Tres puntos firmes tras el Sínodo
La entrega al Santo Padre de las 94 proposiciones votadas todas por mayoría absoluta de dos tercios de los presentes ha puesto punto final a la parte central del Sínodo de los obispos dedicado a la familia. Ahora el Papa tendrá que decidir los pasos a dar y también habrá que esperar que inmediatamente empiecen las conspiraciones y comentarios sobre un evento que algunos han definido como “teleguiado” o “catastrófico” para la doctrina de la Iglesia. En realidad, haciendo un lectura atenta de las proposiciones, emergen al menos tres insistencias que no se pueden acusar ni de herejía ni de ser susceptibles de polémicas.
La primera es que el Sínodo se ha ocupado realmente de la familia y se ha preguntado si la familia sigue teniendo sentido en el siglo XXI. La respuesta ha sido afirmativa y ha mirado a la familia con verdad: la familia no es un lugar ideal ni idealizado, sino un lugar real de crecimiento del yo. A este lugar real nada se puede equiparar ni comparar porque nada lo puede sustituir. No es una convención cultural sino algo que tiene que ver con las exigencias últimas del yo: no hay un corazón que no necesite una familia y todo corazón trata de construir una familia.
Entretanto, hay una segunda insistencia que las proposiciones ofrecen con fuerza y que no podemos eludir: algunos fracasan en su intento de construcción familiar y este fracaso no puede quedar apartado como una noticia o chismorreo de sobremesa televisiva, sino que es necesario afrontarlo en toda su verdad. Y aquí emerge la tercera insistencia del documento final: la Iglesia puede, la Iglesia debe, acompañar a las personas en un camino de toma de conciencia hasta el punto de que lo más urgente no es tanto determinar qué es lo mejor que se puede hacer, sino qué ha pasado realmente en la vida de cada uno de ellos dos. Muchos esperaban del Sínodo “empuje a la acción” y en cambio han tenido “empuje a la conciencia, al discernimiento” para plantear –con tiempo– las propias preguntas y experiencia. No se comprende de verdad una historia si no es en el contexto en que ha madurado y sucedido. No se comprende bien qué hay que hacer si no se comprende adecuadamente qué ha pasado y cuál es –en definitiva– la realidad.
El Sínodo de los obispos anima a los hombres y mujeres a mirar la realidad a la cara y a llamarla con un nombre nuevo, un nombre que tenga sentido en la vida de cada uno. Eso no significa que todo esté bien, que la moral cambie con el tiempo, el espacio o las diversas situaciones de la vida, sino que hay circunstancia que atenúan o casi anulan nuestras responsabilidades subjetivas y que necesitan ser confrontadas y miradas con un ministro de Dios capaz de dialogar con franqueza y humildad sobre cuestiones delicadas y discretas que solo esperan un poco de luz y un poco de sentido.

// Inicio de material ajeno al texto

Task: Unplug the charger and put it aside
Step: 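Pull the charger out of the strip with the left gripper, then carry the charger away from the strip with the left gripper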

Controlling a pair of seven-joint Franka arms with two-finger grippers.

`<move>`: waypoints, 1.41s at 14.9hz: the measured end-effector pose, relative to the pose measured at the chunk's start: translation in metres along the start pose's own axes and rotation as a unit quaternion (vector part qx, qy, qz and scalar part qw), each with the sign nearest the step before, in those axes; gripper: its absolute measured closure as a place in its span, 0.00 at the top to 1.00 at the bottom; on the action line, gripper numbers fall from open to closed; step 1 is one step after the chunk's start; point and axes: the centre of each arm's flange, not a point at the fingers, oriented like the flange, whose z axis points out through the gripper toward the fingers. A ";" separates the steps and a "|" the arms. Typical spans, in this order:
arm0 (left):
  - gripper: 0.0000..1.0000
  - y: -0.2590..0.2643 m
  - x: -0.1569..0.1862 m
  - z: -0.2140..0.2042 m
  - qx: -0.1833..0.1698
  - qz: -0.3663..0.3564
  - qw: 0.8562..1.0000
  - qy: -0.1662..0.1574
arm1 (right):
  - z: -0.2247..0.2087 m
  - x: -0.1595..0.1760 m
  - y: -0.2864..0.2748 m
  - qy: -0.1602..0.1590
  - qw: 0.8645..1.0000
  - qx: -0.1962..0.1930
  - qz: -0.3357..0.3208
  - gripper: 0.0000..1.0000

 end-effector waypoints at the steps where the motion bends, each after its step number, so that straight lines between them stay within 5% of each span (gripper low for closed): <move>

Al día siguiente del Sínodo, la Iglesia se encuentra aún más curiosa y apasionada por comprender si también para los demás hay algún camino para hacer de la propia culpa “feliz” reanudación de un nuevo camino de conciencia que no está dicho que lleve a la acción pero que sin duda restituye a todos el único punto interesante del que partir en cada instante: la certeza de lo que nos ha sucedido y no nuestras veleidades, que nos suscitan muchas emociones pero ninguna pregunta auténtica. Esto es lo que el Sínodo nos deja y nos dona: el gusto de preguntarnos seriamente qué sucedió en nuestra vida el día en que dijimos “sí”.